[Action item] From the data below, copy out every line in which the word "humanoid" occurs.

Start of Records provided

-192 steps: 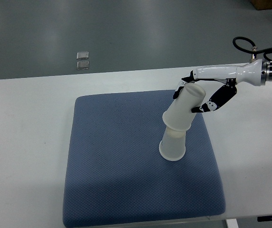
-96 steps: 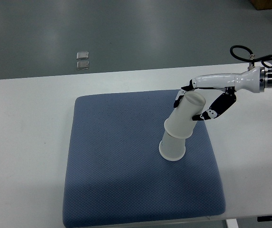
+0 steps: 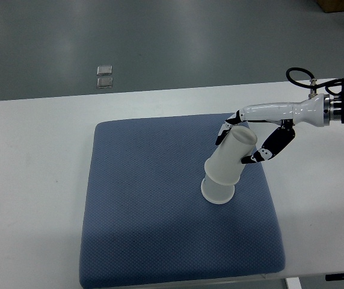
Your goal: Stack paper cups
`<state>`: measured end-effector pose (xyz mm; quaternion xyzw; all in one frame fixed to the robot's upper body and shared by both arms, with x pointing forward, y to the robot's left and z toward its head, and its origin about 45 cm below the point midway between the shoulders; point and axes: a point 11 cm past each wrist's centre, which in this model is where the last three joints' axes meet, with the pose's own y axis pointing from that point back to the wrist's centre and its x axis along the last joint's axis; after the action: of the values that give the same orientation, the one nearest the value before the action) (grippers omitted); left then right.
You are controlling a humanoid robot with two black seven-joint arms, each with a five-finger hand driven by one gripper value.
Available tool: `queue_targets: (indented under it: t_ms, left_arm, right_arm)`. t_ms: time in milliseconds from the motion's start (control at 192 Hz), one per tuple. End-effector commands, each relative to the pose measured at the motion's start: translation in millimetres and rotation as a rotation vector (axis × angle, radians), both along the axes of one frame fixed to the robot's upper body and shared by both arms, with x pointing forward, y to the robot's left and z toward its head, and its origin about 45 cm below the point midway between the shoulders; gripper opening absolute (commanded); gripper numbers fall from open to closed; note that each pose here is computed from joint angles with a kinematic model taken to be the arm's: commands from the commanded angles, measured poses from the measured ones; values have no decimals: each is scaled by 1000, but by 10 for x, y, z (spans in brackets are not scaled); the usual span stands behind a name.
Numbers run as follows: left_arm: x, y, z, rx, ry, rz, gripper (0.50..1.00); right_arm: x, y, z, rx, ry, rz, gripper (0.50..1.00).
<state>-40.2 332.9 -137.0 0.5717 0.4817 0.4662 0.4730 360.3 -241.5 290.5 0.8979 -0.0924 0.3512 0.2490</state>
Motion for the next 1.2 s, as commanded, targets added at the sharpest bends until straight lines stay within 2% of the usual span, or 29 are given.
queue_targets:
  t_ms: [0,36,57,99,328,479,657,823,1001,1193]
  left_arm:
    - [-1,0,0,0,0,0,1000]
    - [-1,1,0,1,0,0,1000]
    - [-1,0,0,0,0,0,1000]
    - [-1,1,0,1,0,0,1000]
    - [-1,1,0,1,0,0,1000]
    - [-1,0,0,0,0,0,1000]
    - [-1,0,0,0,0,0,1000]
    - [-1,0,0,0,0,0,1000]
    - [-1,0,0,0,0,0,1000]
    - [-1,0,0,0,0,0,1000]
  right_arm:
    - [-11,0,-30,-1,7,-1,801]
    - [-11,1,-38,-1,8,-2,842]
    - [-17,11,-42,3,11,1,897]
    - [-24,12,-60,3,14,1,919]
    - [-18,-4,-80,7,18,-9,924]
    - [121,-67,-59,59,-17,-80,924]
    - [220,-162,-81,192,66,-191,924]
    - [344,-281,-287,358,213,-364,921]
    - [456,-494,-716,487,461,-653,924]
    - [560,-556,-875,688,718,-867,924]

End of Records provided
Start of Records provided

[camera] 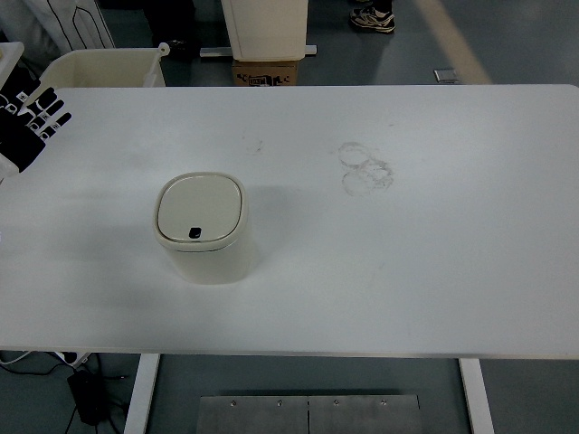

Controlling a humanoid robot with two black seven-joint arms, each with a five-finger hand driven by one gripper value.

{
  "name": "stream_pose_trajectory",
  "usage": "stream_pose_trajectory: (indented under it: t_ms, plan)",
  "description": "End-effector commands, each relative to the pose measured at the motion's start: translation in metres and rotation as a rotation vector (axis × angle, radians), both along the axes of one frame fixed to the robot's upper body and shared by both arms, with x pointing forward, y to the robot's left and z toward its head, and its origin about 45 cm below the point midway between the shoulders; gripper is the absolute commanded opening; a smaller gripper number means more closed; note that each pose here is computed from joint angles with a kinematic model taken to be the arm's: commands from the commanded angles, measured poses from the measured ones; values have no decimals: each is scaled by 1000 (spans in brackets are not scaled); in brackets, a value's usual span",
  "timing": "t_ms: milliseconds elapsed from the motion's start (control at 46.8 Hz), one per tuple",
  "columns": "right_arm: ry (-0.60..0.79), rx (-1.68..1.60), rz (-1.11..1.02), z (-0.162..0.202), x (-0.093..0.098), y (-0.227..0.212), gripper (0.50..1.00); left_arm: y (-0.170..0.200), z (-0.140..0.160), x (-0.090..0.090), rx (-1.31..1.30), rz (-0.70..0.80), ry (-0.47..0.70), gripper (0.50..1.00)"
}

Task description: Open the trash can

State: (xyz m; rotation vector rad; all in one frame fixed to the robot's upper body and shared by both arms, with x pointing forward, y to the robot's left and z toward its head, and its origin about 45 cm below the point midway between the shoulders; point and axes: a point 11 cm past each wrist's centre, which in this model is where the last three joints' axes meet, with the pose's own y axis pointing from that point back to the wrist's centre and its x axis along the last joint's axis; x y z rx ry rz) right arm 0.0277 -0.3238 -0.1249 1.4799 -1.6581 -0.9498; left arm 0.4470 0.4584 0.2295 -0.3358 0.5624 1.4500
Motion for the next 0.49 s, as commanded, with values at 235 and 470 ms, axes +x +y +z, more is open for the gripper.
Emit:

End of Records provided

[Answer for this exercise]
You are controlling a humanoid robot with two black seven-joint arms, each with a five-finger hand driven by one gripper value.
Controlling a humanoid robot with two black seven-joint arms, each with a five-finger hand driven by one gripper value.

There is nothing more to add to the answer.